_Work required_. Your task is to restate word for word the lines in the material below, from the one with "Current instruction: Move" up to and including the one with "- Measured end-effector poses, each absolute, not". Do not carry over the pictures.
╔══
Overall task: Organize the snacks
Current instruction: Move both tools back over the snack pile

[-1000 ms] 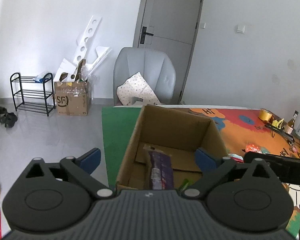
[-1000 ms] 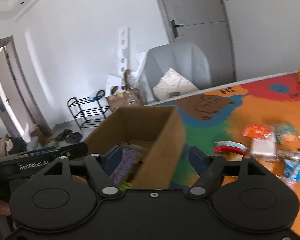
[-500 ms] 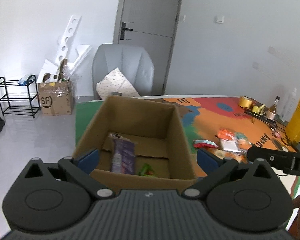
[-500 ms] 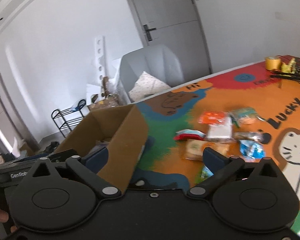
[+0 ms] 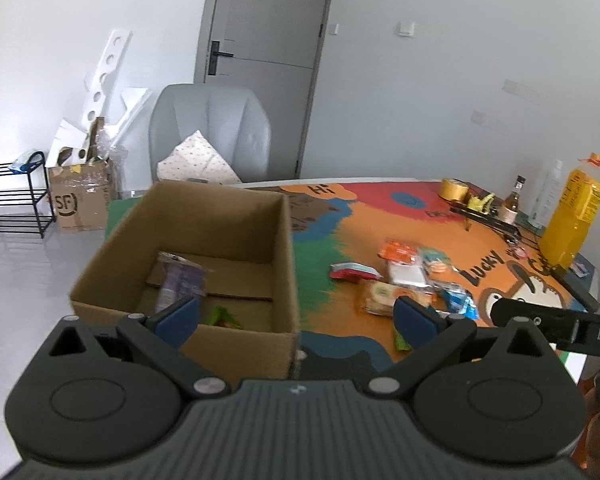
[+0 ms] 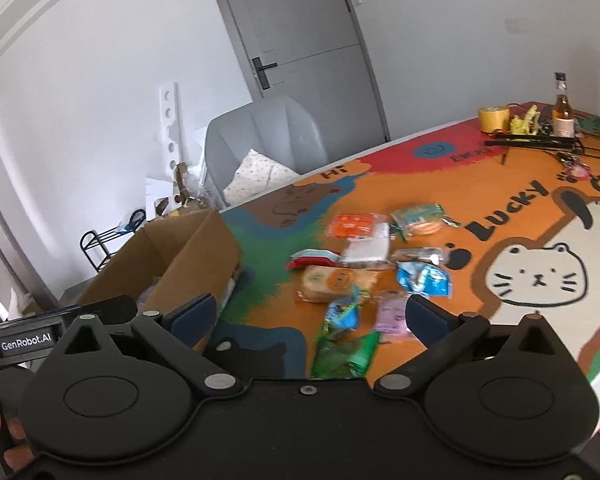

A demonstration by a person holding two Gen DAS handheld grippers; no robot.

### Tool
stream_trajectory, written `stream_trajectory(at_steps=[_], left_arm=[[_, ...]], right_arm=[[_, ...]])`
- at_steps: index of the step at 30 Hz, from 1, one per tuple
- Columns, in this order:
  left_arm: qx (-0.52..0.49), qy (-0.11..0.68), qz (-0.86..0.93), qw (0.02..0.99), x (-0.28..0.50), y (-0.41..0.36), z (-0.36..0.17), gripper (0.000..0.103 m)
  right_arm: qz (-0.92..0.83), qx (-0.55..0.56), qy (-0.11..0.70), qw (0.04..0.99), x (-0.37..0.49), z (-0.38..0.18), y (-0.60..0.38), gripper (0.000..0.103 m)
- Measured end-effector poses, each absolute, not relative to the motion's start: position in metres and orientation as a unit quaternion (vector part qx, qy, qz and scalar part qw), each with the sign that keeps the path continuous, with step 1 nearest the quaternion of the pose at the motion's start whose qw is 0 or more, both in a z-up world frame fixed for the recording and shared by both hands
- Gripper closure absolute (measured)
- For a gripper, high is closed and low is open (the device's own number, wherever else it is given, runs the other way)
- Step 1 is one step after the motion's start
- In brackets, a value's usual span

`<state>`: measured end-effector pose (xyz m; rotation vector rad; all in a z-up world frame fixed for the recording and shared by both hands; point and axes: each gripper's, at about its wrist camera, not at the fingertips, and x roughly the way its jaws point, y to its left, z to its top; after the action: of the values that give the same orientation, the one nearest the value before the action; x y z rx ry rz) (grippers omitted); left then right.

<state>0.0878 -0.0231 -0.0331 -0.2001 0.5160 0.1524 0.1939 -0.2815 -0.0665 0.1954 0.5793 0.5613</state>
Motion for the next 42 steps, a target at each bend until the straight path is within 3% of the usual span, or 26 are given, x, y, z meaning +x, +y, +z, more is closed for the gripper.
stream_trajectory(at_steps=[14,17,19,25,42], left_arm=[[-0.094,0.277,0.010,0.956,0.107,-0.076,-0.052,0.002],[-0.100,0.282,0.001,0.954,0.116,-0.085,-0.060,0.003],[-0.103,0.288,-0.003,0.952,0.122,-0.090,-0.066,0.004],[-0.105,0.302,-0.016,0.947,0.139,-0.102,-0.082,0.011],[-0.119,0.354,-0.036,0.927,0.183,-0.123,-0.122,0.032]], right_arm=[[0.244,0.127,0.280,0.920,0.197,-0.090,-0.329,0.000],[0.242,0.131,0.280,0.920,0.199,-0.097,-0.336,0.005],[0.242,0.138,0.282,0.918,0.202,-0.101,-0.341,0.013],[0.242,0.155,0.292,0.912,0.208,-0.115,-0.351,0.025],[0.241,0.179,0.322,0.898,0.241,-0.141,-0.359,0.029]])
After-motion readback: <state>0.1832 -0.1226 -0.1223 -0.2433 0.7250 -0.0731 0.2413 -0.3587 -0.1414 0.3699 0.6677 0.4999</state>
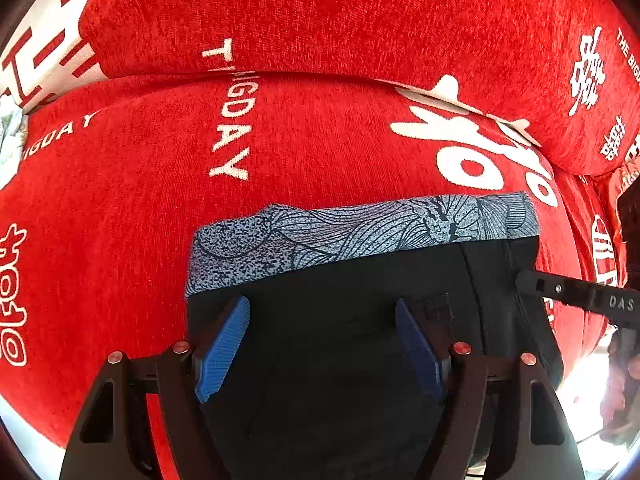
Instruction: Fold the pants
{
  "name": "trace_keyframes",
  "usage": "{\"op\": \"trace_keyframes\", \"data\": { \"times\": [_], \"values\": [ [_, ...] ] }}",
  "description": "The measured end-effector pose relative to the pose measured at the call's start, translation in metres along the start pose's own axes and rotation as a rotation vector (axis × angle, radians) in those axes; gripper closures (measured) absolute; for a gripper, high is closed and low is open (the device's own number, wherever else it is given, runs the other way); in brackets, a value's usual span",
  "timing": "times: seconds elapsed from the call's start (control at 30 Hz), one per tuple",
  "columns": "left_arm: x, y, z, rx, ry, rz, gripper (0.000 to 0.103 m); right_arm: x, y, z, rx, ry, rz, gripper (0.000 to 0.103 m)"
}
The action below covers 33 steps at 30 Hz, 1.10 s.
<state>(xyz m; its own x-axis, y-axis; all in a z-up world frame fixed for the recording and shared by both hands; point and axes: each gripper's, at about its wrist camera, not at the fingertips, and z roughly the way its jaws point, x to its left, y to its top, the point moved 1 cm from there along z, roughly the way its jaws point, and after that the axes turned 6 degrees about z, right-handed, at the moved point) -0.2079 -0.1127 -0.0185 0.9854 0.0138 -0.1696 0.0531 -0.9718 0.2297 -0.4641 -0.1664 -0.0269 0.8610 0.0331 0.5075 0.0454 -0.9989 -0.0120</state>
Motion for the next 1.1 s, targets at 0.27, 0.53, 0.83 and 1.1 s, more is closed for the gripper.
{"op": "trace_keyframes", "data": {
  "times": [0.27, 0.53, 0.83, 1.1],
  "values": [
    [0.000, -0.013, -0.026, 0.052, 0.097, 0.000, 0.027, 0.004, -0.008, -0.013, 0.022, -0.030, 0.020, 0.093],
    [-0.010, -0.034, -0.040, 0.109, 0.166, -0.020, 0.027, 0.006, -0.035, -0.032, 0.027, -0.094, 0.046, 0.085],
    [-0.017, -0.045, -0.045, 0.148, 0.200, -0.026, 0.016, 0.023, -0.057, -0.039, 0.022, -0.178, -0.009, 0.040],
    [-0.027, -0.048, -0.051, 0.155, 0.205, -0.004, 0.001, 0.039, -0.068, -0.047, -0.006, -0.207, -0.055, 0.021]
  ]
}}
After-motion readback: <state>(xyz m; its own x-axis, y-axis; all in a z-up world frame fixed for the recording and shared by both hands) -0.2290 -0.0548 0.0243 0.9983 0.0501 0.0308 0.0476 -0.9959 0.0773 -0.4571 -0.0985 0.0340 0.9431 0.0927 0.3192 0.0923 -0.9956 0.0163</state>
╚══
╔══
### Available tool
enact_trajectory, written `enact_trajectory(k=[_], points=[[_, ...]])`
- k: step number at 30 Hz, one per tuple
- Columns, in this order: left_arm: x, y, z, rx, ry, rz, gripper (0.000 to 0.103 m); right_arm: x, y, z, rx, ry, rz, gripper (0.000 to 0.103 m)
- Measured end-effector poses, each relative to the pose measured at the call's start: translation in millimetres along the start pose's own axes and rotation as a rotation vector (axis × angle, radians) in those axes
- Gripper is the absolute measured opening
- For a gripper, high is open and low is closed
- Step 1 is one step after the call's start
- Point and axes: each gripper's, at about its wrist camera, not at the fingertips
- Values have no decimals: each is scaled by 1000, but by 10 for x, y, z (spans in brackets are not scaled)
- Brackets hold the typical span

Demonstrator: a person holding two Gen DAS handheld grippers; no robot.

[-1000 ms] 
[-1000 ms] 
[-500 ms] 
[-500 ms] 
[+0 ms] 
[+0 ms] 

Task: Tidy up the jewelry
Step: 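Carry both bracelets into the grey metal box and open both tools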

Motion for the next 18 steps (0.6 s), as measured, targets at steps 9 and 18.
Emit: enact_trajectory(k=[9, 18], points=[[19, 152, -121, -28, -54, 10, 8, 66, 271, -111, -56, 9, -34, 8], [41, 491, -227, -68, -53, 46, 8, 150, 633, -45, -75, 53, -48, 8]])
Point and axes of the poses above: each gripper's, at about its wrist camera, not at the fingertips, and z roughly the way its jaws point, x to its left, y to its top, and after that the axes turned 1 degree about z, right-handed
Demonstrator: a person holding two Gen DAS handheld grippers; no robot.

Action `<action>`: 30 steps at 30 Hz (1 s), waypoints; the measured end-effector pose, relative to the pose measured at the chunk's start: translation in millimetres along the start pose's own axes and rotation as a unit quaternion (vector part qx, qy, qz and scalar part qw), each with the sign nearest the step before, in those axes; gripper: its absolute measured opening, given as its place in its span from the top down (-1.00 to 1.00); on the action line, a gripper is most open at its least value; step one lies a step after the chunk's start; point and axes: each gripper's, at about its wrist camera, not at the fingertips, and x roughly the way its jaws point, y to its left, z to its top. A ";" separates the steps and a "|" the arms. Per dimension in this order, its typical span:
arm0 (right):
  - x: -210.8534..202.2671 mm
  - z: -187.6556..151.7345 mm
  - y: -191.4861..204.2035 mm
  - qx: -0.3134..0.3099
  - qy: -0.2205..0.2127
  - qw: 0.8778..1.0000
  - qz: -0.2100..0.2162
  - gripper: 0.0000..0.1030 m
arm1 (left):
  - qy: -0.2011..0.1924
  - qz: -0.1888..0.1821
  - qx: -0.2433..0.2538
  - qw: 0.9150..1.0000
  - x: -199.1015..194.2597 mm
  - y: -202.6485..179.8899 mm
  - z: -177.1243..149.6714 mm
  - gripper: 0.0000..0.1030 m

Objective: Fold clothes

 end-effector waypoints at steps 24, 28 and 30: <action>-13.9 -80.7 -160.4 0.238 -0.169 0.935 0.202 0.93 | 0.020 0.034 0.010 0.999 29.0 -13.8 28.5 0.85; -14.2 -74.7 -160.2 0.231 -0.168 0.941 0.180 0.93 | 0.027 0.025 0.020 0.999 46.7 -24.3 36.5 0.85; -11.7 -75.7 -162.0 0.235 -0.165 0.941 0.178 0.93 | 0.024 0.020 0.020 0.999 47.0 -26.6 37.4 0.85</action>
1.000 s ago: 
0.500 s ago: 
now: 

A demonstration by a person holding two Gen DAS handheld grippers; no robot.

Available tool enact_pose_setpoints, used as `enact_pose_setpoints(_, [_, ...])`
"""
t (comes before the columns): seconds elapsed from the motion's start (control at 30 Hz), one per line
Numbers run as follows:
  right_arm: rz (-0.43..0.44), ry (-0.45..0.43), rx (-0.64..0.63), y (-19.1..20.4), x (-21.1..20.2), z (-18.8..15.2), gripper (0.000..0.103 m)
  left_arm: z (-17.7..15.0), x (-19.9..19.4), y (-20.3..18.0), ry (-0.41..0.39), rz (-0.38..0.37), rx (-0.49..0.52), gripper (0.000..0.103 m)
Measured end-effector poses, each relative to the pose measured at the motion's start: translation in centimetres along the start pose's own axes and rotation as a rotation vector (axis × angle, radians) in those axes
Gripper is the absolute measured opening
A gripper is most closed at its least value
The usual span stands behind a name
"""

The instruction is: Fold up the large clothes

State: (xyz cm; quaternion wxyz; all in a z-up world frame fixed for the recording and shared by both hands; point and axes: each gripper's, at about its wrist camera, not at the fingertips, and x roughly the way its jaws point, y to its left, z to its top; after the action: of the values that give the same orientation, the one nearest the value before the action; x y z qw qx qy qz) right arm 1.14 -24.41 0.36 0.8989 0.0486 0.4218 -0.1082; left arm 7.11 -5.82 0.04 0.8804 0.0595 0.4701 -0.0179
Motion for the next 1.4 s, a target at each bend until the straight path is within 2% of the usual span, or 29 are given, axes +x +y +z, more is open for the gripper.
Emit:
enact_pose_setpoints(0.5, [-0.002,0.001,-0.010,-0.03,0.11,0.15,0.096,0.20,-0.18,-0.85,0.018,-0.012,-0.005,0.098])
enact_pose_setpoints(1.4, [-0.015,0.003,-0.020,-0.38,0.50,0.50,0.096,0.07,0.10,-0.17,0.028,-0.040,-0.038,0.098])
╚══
_Output of the task_.
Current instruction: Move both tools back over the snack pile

[-1000 ms] 
[-1000 ms] 
[-500 ms] 
[-500 ms] 
[+0 ms] 
[+0 ms] 

A demonstration by a person holding two Gen DAS handheld grippers; no robot.

### Tool
stream_trajectory, written `stream_trajectory(at_steps=[_], left_arm=[[_, ...]], right_arm=[[_, ...]])`
- at_steps: index of the step at 30 Hz, from 1, one per tuple
- Columns, in this order:
  left_arm: qx (-0.52..0.49), qy (-0.11..0.68), qz (-0.86..0.93), qw (0.02..0.99), x (-0.28..0.50), y (-0.41..0.36), z (-0.36..0.17), gripper (0.000..0.103 m)
  right_arm: qz (-0.92..0.83), qx (-0.55..0.56), qy (-0.11..0.70), qw (0.04..0.99), x (-0.37..0.49), z (-0.38..0.18), y (-0.60..0.38), gripper (0.000..0.103 m)
- Measured end-effector poses, each absolute, not relative to the motion's start: position in metres and orientation as a unit quaternion (vector part qx, qy, qz and scalar part qw), each with the sign that keeps the path continuous, with step 1 nearest the quaternion of the pose at the motion's start whose qw is 0 or more, both in a z-up world frame fixed for the recording and shared by both hands

This concludes the output.